I've been slowly slowly making my way through the 111-page court decision. I agree with the main takeaways elsewhere - Michael Mann won some important-if-only-intermediary victories against the Competitive Enterprise Institute/Rand Simberg and National Review/Mark Steyn, completely lost a less-important and weaker argument against Rich Lowry/National Review, and the fight goes on.
The real takeaway is what the denialists have not said in their own defense. Take it away, DC Court of Appeals:
Appellants do not argue that Mr. Simberg’s article, if capable of conveying a defamatory meaning, is not actionable because the statements that Dr. Mann engaged in deception and misconduct are true.
The first line of defense you as a defendant can use in a defamation case, when you've done a good job, is that what you've said is true. They don't even attempt to make that argument for Simberg, jumping instead to a version of the 'well that's just my opinion, man' argument (apologies to The Dude). You can use the truth argument even if you haven't done a great job if it has a some plausibility. In Simberg's case at least, they don't even want to waste a tiny amount of the court's attention on a truth defense, because it's so weak that they would just detract from their overall credibility. And this is true regardless of what happens ultimately in this case.
Some random notes below:
Casual readers who may want to check out the case, may choose to skip the first 50-plus pages of procedural wrangling. That part is interesting to see how a case moves forward, though.
There's some confusion around on legal fees, so a couple of notes: the usual American rule is each side pays its own legal fees, with exceptions. When plaintiffs win, they don't get fees from defendants, but the plaintiff attorneys often get paid part of the winnings. An exception to the above is the anti-SLAPP procedures this appellate opinion decided. Anti-SLAPP wasn't designed for this situation, btw, it was designed to protect little people from being bankrupted by big corporations when they criticize the corporations. Still, Big Denialists get to use it here, and if they win the anti-SLAPP motion, then defendants get their appropriate legal fees. Defendants lost two and won one of their motions. As to the first two, they won't get legal fees (nor will Mann) no matter what happens from here on out. As to Lowry/National Review, they will - but National Review could be on the losing side of the Steyn case, so we'll just have to see how that works out in the end.
This thing, originally filed in 2012, is far, far, from over. Yes, that's American justice for you. At least we're not Italy. Anyway, absent a settlement that could theoretically happen anytime, I'd guess two more years at the trial level, then maybe one or two more years on appeal, and then a short additional delay before the US Supreme Court refuses to hear a final appeal. All I can say in marginal defense of my field is that it can move faster when absolutely necessary, for example with child custody or otherwise to prevent future harm. Otherwise, and especially as in here where both sides have lots of resources and no innate requirement for speed, things move slowly.

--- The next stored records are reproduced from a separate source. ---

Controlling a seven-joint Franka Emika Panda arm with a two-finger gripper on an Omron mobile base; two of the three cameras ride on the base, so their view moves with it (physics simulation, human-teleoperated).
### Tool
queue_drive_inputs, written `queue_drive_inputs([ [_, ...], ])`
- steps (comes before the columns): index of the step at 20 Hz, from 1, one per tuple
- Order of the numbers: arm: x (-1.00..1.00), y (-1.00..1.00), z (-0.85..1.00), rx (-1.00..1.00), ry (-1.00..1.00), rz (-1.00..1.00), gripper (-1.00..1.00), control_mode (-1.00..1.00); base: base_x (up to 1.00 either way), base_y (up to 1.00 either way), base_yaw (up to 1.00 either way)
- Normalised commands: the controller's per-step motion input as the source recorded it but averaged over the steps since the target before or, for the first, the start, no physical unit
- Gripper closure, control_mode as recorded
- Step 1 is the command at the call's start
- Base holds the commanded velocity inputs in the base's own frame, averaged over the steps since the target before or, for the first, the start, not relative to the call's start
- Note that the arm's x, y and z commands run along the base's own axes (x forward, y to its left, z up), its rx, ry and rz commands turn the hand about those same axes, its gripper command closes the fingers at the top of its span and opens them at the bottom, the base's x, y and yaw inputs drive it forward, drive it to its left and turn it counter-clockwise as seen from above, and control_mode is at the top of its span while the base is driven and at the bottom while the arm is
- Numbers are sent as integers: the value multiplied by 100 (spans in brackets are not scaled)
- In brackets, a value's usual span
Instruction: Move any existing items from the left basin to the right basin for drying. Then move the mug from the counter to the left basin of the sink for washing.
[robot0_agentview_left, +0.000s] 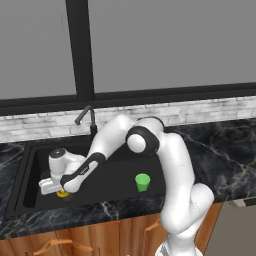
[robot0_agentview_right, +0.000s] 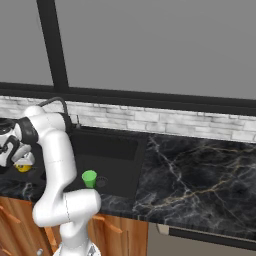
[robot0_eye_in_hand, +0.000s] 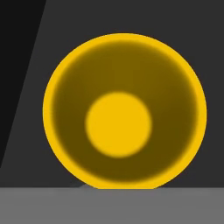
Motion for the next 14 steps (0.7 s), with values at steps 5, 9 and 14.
queue_drive_inputs([
  [5,19,2,-21,0,2,0,100,-100,0,0,0],
  [9,11,11,-17,2,2,0,100,-100,0,0,0],
  [14,2,8,-13,4,0,0,100,-100,0,0,0],
])
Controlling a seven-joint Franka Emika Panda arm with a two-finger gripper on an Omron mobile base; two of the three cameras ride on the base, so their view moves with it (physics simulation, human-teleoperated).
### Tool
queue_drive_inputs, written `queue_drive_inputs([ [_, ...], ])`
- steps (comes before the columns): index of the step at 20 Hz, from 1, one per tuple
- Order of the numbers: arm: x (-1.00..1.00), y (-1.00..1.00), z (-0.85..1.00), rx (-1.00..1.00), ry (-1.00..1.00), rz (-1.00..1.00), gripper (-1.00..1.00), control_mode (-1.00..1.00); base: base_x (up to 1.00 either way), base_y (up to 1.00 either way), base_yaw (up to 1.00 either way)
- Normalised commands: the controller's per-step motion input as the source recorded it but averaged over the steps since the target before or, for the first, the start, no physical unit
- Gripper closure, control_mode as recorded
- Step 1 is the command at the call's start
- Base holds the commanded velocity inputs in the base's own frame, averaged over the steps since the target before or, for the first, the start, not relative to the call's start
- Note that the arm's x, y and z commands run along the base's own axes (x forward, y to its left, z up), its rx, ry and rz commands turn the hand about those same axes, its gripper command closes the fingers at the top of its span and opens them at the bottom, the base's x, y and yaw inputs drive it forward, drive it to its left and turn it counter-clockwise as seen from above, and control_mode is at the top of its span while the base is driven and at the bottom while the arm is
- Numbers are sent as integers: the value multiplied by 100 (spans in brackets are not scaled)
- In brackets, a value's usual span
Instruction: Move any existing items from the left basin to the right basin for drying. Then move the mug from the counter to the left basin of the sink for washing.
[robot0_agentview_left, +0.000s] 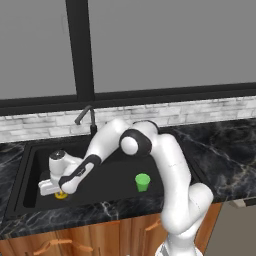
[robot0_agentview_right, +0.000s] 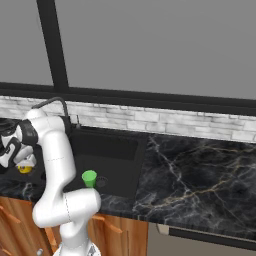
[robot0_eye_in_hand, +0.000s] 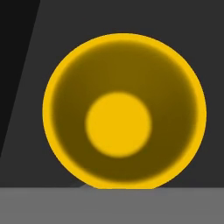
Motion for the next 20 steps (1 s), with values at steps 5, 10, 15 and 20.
queue_drive_inputs([
  [5,1,6,-14,2,1,0,100,-100,0,0,0],
  [10,0,4,-14,1,1,0,100,-100,0,0,0],
  [15,0,5,-14,0,1,0,100,-100,0,0,0],
  [20,0,4,-10,0,3,0,100,-100,0,0,0],
])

A future, potential legal pitfall for Mann:
National Review takes a different position. It argues that it cannot be held liable for any of the statements made by Mr. Simberg or Mr. Steyn that appeared on its website. According to National Review, it is shielded from liability by the Communications Decency Act of 1996 (“CDA”), because its website is a “provider . . . of an interactive computer service” 49 that may not be “treated as the publisher or speaker of any information provided by another information content provider.” 50 47 U.S.C. § 230 (c)(1 ). Under the CDA “[n]o cause of action may be brought and no liability may be imposed under any State or local law that is inconsistent with” § 230 (c)(1). 47 U.S.C. § 230 (e)(3). This argument was not raised in the trial court and is not properly before us. See Akassy v. William Penn Apartments Ltd. P’ship , 891 A.2d 291, 304 n.11 (D.C. 2006) (“Generally, issues not raised in the trial court will not be considered on appeal.”).This strikes me as a fairly weak argument, but still the appellate court is saying that now isn't the time for it to rule on this argument, so defendants can raise it again later in the proceedings.
Something that opens up some interesting lines for discovery against CEI and National Review:
There is, in this case, another factor that a jury could take into account in evaluating appellants’ state of mind in publishing the statements accusing Dr. Mann of misconduct and deception. As the articles that form the basis of Dr. Mann’s complaint make clear, appellants and Mr. Steyn are deeply invested in one side of the global warming debate that is opposed to the view supported by Dr. Mann’s research. Although animus against Dr. Mann and his research is by itself insufficient to support a finding of actual malice where First Amendment rights are implicated, bias providing a motive to defame by making a false statement may be a relevant consideration in evaluating other evidence to determine whether a statement was made with reckless disregard for its truth.
Discovery can explore how and why these organizations are so opposed to climate science. Let's see where that goes! I should probably note here that discovery isn't a blank check - you can only get to see evidence that's relevant to your case. Here the court is saying that motive is relevant - so let's see what they really believe and why they're doing this.